- Work task
Only one stretch of the listing below is wanted. Begin at the line that has "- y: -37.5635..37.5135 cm", stop after the line that has "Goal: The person", and repeat every line in between exactly.

[Start of section]

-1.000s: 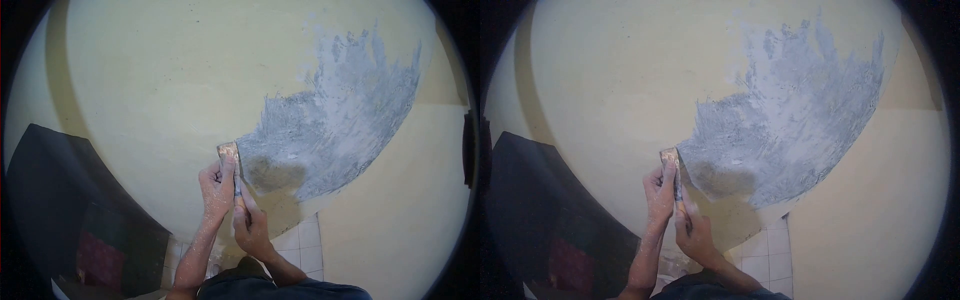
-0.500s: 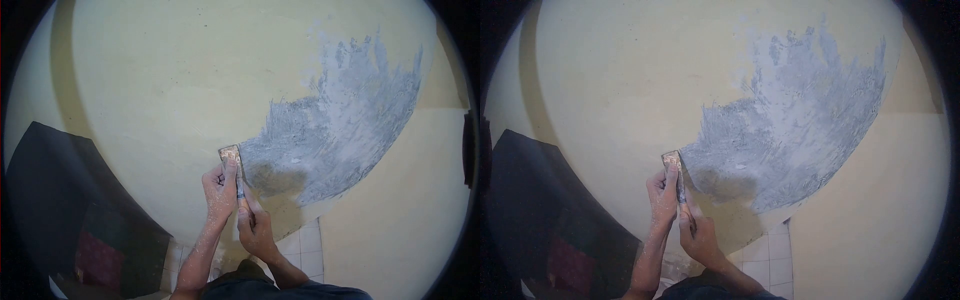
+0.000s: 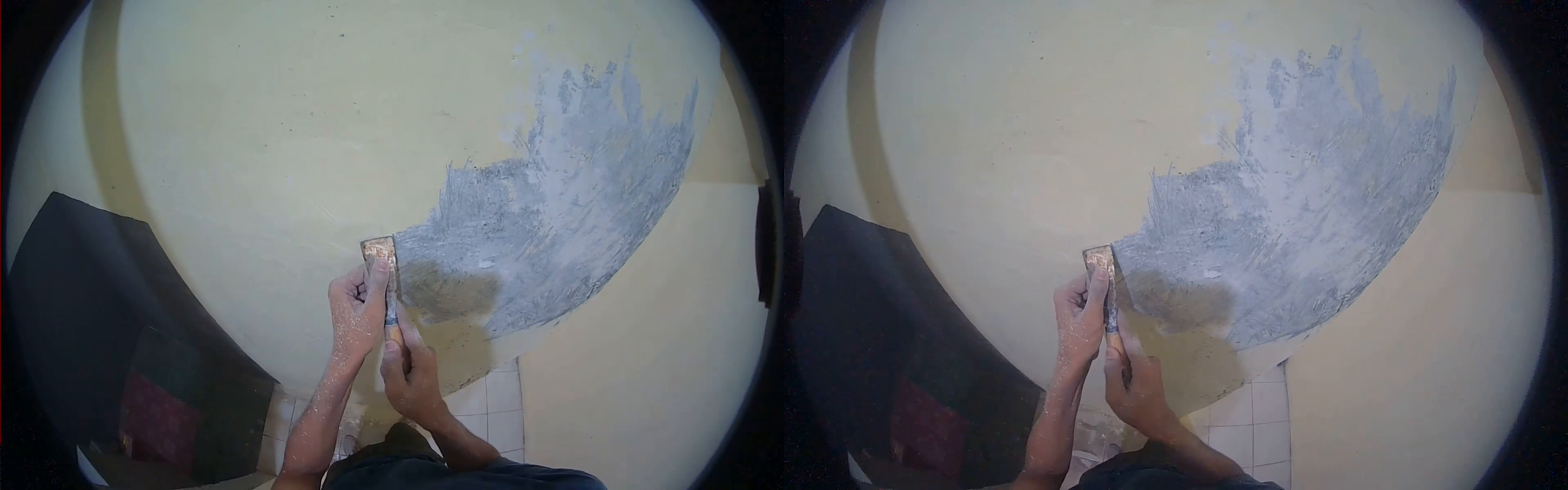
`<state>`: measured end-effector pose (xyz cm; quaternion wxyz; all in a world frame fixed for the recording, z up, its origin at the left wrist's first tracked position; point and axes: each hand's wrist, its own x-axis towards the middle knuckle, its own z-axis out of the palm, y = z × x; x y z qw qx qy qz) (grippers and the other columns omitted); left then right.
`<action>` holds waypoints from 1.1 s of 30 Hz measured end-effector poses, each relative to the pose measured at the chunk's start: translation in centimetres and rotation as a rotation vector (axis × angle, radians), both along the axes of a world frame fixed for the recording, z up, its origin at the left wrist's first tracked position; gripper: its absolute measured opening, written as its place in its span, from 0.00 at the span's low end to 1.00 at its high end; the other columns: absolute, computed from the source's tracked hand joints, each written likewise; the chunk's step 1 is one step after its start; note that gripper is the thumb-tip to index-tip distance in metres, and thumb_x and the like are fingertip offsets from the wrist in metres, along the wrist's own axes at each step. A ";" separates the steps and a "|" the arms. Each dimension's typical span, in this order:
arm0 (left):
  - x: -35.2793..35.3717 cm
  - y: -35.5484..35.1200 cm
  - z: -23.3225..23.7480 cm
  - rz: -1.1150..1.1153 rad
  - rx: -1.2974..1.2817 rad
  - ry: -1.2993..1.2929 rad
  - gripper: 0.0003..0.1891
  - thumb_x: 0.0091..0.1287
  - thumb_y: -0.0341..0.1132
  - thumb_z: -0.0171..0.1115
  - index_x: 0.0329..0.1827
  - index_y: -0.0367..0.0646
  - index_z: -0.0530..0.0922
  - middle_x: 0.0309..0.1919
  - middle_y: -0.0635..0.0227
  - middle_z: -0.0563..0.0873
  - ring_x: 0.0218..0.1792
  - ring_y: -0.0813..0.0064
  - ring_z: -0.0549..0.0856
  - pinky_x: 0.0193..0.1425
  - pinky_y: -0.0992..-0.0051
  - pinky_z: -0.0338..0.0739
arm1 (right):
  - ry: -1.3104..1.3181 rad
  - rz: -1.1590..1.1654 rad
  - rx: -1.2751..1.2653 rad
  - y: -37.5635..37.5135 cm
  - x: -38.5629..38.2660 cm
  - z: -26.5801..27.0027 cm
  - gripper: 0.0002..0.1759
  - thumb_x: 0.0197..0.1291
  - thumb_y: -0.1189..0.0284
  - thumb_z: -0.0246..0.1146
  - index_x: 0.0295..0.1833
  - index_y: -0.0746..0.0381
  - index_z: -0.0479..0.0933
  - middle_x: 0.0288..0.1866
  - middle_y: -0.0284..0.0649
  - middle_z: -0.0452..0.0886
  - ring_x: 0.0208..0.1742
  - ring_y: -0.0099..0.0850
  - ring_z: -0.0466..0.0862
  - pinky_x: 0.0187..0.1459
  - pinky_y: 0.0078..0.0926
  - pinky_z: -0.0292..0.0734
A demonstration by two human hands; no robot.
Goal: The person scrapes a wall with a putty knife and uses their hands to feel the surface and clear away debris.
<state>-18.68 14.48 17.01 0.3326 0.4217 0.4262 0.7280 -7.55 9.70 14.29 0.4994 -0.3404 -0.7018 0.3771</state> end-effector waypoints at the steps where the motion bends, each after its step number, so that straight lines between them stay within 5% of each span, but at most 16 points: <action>1: -0.1 0.0 0.1 -0.010 0.015 0.001 0.22 0.73 0.40 0.57 0.20 0.38 0.74 0.16 0.83 0.70 0.21 0.91 0.64 0.21 0.80 0.57 | 0.013 0.040 -0.034 0.2 0.2 0.2 0.27 0.69 0.75 0.51 0.70 0.75 0.60 0.19 0.37 0.71 0.19 0.20 0.71 0.23 0.23 0.65; 4: 0.2 0.0 0.0 0.002 -0.013 0.012 0.22 0.73 0.41 0.57 0.20 0.38 0.75 0.16 0.83 0.70 0.20 0.91 0.64 0.21 0.80 0.56 | 0.272 0.236 -0.259 0.5 0.8 1.4 0.29 0.69 0.75 0.50 0.73 0.73 0.55 0.21 0.39 0.74 0.20 0.22 0.73 0.24 0.22 0.68; 7: 0.0 -0.3 0.5 -0.034 -0.050 -0.006 0.22 0.73 0.41 0.57 0.20 0.38 0.75 0.16 0.83 0.69 0.20 0.91 0.63 0.21 0.80 0.56 | 0.280 0.101 -0.241 0.3 -0.2 3.1 0.32 0.68 0.77 0.50 0.75 0.70 0.51 0.25 0.44 0.77 0.21 0.27 0.75 0.27 0.26 0.72; 10: -0.4 0.1 -0.2 0.008 -0.051 0.065 0.22 0.72 0.41 0.57 0.20 0.37 0.75 0.15 0.83 0.69 0.20 0.91 0.64 0.20 0.80 0.56 | -0.051 -0.121 0.112 1.4 -1.0 2.9 0.32 0.66 0.79 0.50 0.75 0.69 0.53 0.31 0.55 0.80 0.24 0.39 0.80 0.30 0.32 0.75; 16: -0.2 0.6 0.4 0.020 0.012 0.032 0.23 0.72 0.40 0.57 0.18 0.37 0.74 0.14 0.82 0.69 0.20 0.90 0.64 0.20 0.79 0.56 | -0.184 -0.110 0.169 1.4 -1.0 4.4 0.31 0.64 0.79 0.51 0.73 0.69 0.56 0.37 0.64 0.79 0.33 0.53 0.83 0.32 0.40 0.75; 25: -0.4 0.4 0.9 -0.043 -0.003 0.016 0.23 0.72 0.39 0.58 0.18 0.37 0.72 0.15 0.83 0.69 0.19 0.91 0.65 0.20 0.80 0.57 | -0.195 -0.130 0.115 1.2 -1.4 3.4 0.31 0.64 0.79 0.52 0.73 0.70 0.57 0.21 0.56 0.75 0.21 0.49 0.78 0.25 0.41 0.69; 28: 0.4 -0.1 -0.1 -0.020 -0.034 0.044 0.22 0.72 0.39 0.58 0.18 0.37 0.72 0.15 0.83 0.68 0.19 0.92 0.64 0.20 0.80 0.56 | -0.199 -0.131 0.152 1.0 -0.8 1.5 0.29 0.68 0.78 0.46 0.74 0.71 0.54 0.19 0.42 0.71 0.20 0.25 0.72 0.24 0.27 0.68; 33: -0.1 -0.3 0.9 -0.060 -0.039 0.055 0.22 0.73 0.40 0.57 0.19 0.37 0.73 0.15 0.84 0.67 0.20 0.92 0.63 0.20 0.80 0.56 | -0.150 -0.074 0.039 0.6 -1.0 2.5 0.28 0.69 0.77 0.46 0.74 0.71 0.54 0.18 0.39 0.71 0.19 0.24 0.71 0.24 0.27 0.68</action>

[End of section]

- Result of this exercise
  - y: -37.5635..37.5135 cm
  - x: -38.5629..38.2660 cm
  - z: -26.5801..27.0027 cm
  - gripper: 0.0002..0.1759
  - thumb_x: 0.0197..0.1291
  - thumb_y: -0.1189..0.0284
  - thumb_z: -0.0246..0.1146
  - index_x: 0.0295..0.1833
  - index_y: -0.0746..0.0381
  - index_z: -0.0479..0.0933
  - middle_x: 0.0288..0.1866
  - middle_y: -0.0284..0.0649
  - middle_z: -0.0452..0.0886
  - ring_x: 0.0208..0.1742
  - ring_y: -0.0099..0.0850
  - ring_z: -0.0466..0.0862
  - pinky_x: 0.0187..0.1459
  - pinky_y: 0.0078..0.0926
  - pinky_z: -0.0292..0.0734
A demonstration by two human hands; no robot.
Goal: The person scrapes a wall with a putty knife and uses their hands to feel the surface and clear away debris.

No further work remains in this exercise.